A God in Ruins

S-Sugar bounced up in the air, relieved of her burden of bombs. No escape yet for them though as they had to carry on flying over the target, straight and level for another thirty seconds or so while the photo-flash flare dropped and the camera in the bomb-bay shuttered and took the photograph. It was their proof that they had been on the bombing-run—without it, it might not count as an op—but God knows what anyone would see when they scrutinized the results, Teddy thought. There was complete cloud cover over the target and add to that the sooty industrial miasma that permanently cloaked the Ruhr and it could have been the surface of the moon down there for all they knew.
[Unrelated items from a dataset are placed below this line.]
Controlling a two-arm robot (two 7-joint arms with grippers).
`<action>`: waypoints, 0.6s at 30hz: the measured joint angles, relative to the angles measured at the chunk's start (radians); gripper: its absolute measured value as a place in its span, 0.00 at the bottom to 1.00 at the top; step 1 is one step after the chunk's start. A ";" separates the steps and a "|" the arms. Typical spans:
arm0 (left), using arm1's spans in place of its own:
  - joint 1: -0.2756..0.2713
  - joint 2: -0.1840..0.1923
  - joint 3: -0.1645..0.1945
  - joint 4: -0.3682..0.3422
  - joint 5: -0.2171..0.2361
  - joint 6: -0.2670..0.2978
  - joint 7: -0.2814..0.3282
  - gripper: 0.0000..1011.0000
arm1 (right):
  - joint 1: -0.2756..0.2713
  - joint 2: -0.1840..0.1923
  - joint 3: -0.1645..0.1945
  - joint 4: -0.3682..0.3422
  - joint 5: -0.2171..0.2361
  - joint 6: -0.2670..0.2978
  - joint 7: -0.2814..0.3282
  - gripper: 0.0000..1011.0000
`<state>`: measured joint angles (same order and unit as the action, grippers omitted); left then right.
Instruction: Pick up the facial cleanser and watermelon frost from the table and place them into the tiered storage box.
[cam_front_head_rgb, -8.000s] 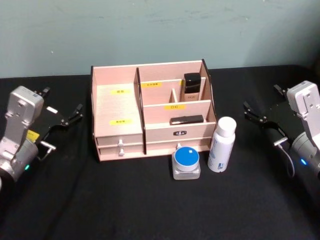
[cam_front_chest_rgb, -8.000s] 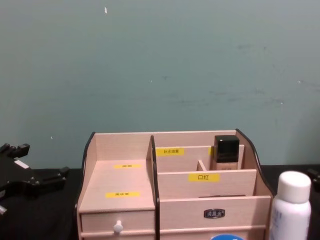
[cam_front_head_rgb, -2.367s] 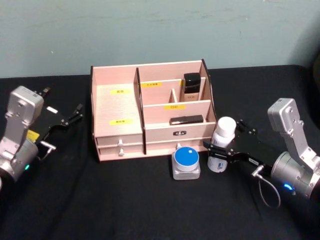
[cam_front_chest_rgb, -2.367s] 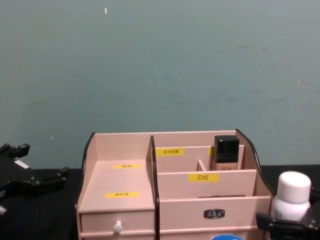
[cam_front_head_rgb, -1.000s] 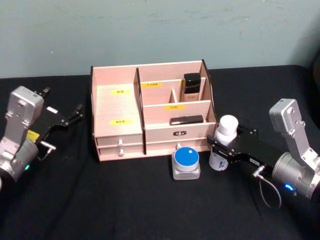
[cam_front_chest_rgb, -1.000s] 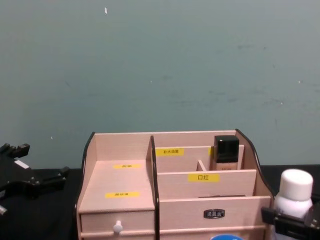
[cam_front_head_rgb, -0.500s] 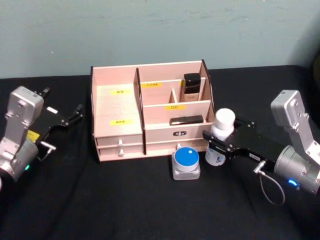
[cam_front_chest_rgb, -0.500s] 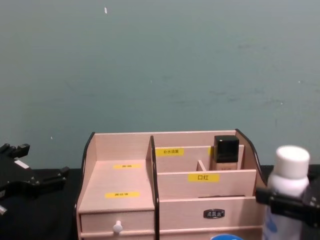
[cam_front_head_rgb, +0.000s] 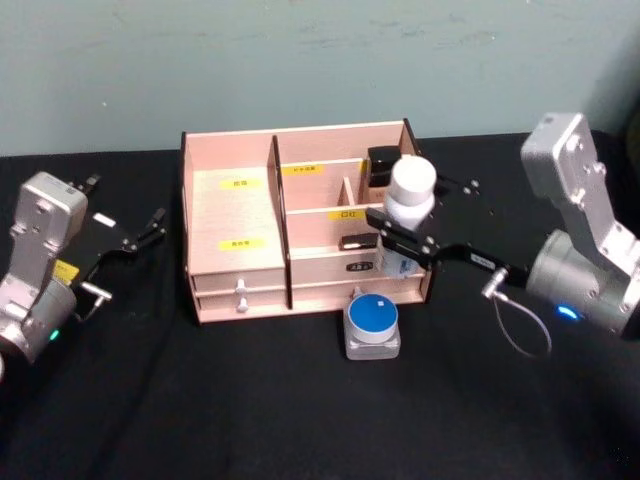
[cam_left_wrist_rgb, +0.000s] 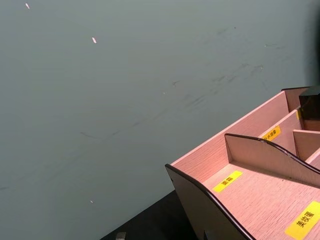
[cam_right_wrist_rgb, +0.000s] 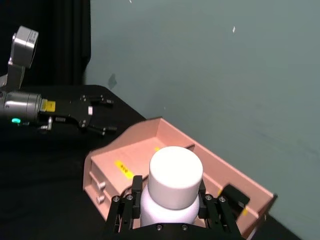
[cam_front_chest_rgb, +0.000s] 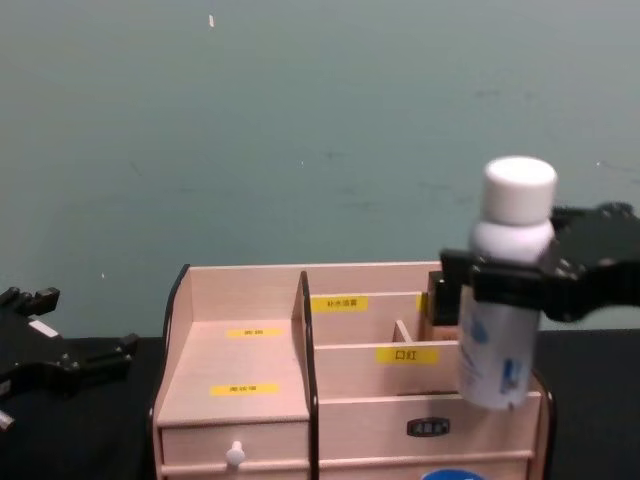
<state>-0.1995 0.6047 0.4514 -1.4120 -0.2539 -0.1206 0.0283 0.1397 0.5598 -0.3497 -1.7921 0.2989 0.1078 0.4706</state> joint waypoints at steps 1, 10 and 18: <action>0.000 0.000 0.000 0.000 0.000 0.000 0.000 1.00 | 0.022 -0.008 -0.010 0.008 -0.003 0.005 0.003 0.61; 0.000 0.000 0.000 0.000 0.000 0.000 0.000 1.00 | 0.157 -0.079 -0.071 0.103 -0.010 0.017 0.015 0.61; 0.000 0.000 0.000 0.000 0.000 0.000 0.000 1.00 | 0.247 -0.141 -0.112 0.216 -0.019 -0.001 0.017 0.61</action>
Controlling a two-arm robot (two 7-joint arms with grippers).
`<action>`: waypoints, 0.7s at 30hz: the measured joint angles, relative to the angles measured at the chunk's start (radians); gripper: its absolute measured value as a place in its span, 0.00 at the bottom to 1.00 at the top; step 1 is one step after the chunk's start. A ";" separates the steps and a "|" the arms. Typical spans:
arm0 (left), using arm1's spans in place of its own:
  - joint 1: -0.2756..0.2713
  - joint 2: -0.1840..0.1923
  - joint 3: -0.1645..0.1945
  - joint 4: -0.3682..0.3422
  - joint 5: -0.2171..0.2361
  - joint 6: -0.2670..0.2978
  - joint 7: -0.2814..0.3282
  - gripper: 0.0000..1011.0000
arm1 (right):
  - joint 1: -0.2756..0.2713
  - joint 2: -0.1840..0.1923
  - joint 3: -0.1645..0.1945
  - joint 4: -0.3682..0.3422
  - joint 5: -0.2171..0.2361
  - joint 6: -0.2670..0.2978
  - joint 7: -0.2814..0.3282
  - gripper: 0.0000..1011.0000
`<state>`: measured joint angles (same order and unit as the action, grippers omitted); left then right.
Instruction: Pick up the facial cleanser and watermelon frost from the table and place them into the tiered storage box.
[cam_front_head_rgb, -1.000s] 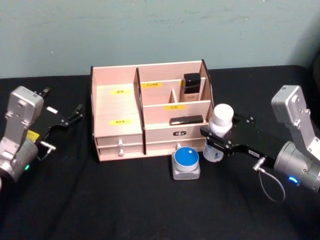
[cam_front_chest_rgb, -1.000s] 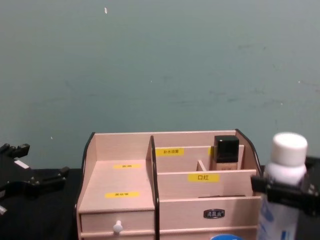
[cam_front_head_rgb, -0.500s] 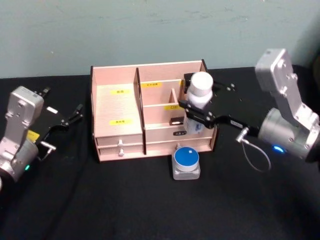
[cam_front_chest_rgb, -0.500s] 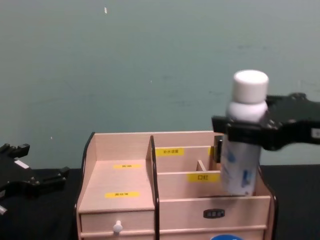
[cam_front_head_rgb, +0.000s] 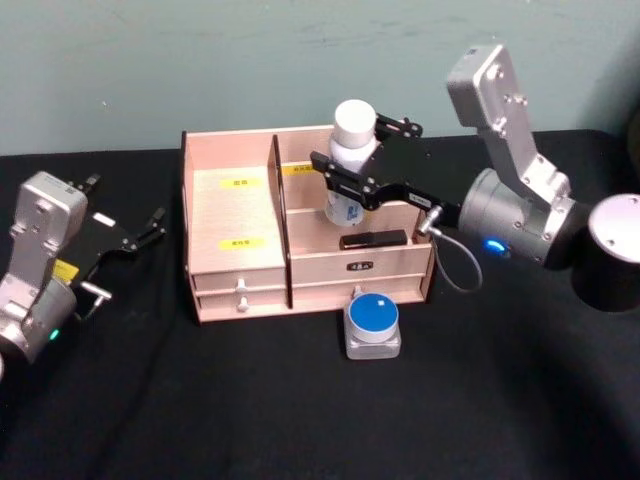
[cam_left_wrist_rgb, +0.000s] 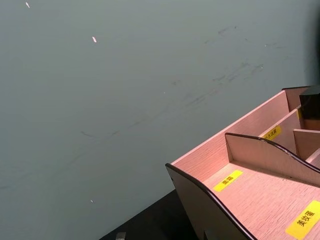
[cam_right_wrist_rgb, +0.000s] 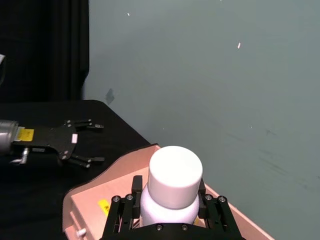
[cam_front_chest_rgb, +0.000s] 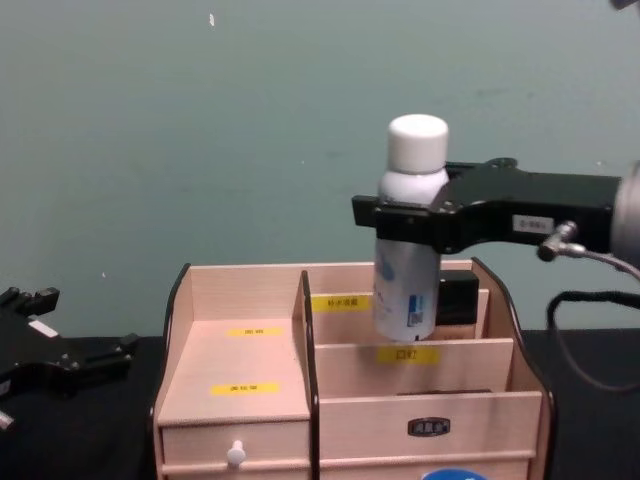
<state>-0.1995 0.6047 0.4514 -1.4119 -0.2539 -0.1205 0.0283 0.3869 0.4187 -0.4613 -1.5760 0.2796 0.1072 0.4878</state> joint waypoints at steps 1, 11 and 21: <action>0.000 0.000 0.000 0.000 0.000 0.000 0.000 1.00 | 0.009 -0.006 -0.004 0.012 -0.002 -0.002 0.000 0.61; 0.000 0.000 0.000 0.000 0.000 0.000 0.000 1.00 | 0.109 -0.077 -0.037 0.180 -0.027 -0.044 0.000 0.61; 0.000 0.000 0.000 0.000 0.000 0.000 0.000 1.00 | 0.164 -0.128 -0.052 0.294 -0.045 -0.080 0.003 0.61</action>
They had bombed on sky markers laid down by the newly formed Pathfinder force and hoped for the best.

 

Later, much later, after the war, when all the history books and memoirs and biographies started to come out and people stopped wanting to forget the war and started wanting to remember it, Teddy had looked into this raid and discovered that a large part of the force had bombed a place ten miles west of the target, and, on balance, probably more damage had been suffered by the bombers than by anyone on the ground. The more he read, the more he discovered how inaccurate their bombing had been in those earlier years. He had talked about this with Mac at the reunion dinner. “What a waste,” Teddy said. “A waste of bombs,” Mac said. Teddy supposed that as a navigator Mac felt personally slighted. “Well, that wasn’t really what I meant,” Teddy demurred. “So many men and aircraft lost for so little result. We thought we were crippling their economy but a lot of the time we were killing women and children.”

 

“Can’t believe you’ve joined the hand-wringers, Ted.”

 

“I haven’t,” he protested.

 

“They started it, Ted,” Mac said.

 

And we finished it, Teddy thought. He was glad that he had sat out the last eighteen months of the war in a POW camp, hadn’t witnessed Bomber Command trying to remove Germany from the map of Europe.

 

It was the backstop of every argument. They started it. They sowed the wind. They asked for it. The clichés thrown up by war. “An eye for an eye,” Mac said. “And you can say what you like, Ted, but a good German is still a dead German.” (All of them, Teddy wondered? Even now?)

 

“I know. I’m not saying we shouldn’t have bombed them,” Teddy said, “but with hindsight—”

 

“The question is, Ted, with all your so-called ‘hindsight’ would you do it again, if asked?”

 

He would. Of course he would (Auschwitz, Treblinka), but he didn’t give Mac the satisfaction of an answer.

 

 

The camera shuttered and Teddy banked S-Sugar away and Mac set the course for the homeward leg. “That wasn’t so bad,” the second dickey said. (Guy, wasn’t it? Teddy wasn’t sure. He seemed like a Guy. Or was it Giles?) Two or three voices groaned on the intercom. It was considered particularly bad luck to say a thing like that. “Long way to go yet,” Teddy said. And indeed the flak was as bad, if not worse, on the way out as it had been on the way in. They could feel the blast from the ack-ack shells bursting all around them and the jar and thud as splinters of flak hit the fuselage.

 

There was a sudden blinding flash on the port side as a Lancaster was hit in the wing. The wing was blown off and sheared through the air under its own volition until it hurtled into another Lancaster, slicing off its mid-upper turret. Both Lancasters then spiralled down to earth, almost balletic in their fiery fall.

 

“Fuck,” a horrified voice said over the intercom. Vic or George, Teddy wasn’t sure. Fuck, indeed, he thought silently. He sent Norman back to assess the flak damage. “Bloody big hole,” he said. They hardly needed telling this, there was an Arctic gale blowing through S-Sugar. Guy seemed to have changed his mind about how bad it was and he indicated to Teddy that he was going to the back of the aircraft to acquaint himself with the unsavoury Elsan. Guy. Went to Eton. Must remember, Teddy berated himself. The lost odd bod from Somerset had left him feeling guilty, derelict in his duty. Everyone on the aircraft was his responsibility, after all. The least he could do was to remember their names, for heaven’s sake. Guy never came back because at that moment both gunners started yelling down the intercom at once, “Fighter port quarter, corkscrew port, go!” and Teddy rammed the control column forward, but not before they were hit by cannon fire from a fighter, a great rattling like some sky god throwing stones at the fuselage. The stink of cordite fumes filled the aircraft.

 

Teddy had thrown J-Jig into a steep dive but by the time he had banked to starboard and started to climb back up the fighter had gone without Teddy ever having seen it. It didn’t come back, disappearing as mysteriously as it had appeared. Mac set a direct course for home, avoiding the heavily defended areas around Rotterdam and Amsterdam, but by the time they reached the Dutch coast they were down to two thousand feet. The fighter had done its work. The port and starboard inners were out, the starboard aileron gone, and five wing tanks were perforated. There was also a big gash in the fuselage. Teddy feathered the useless engines and they persevered, too late to turn back as they had been flying through cloud and when they finally came out of it they were well over the North Sea.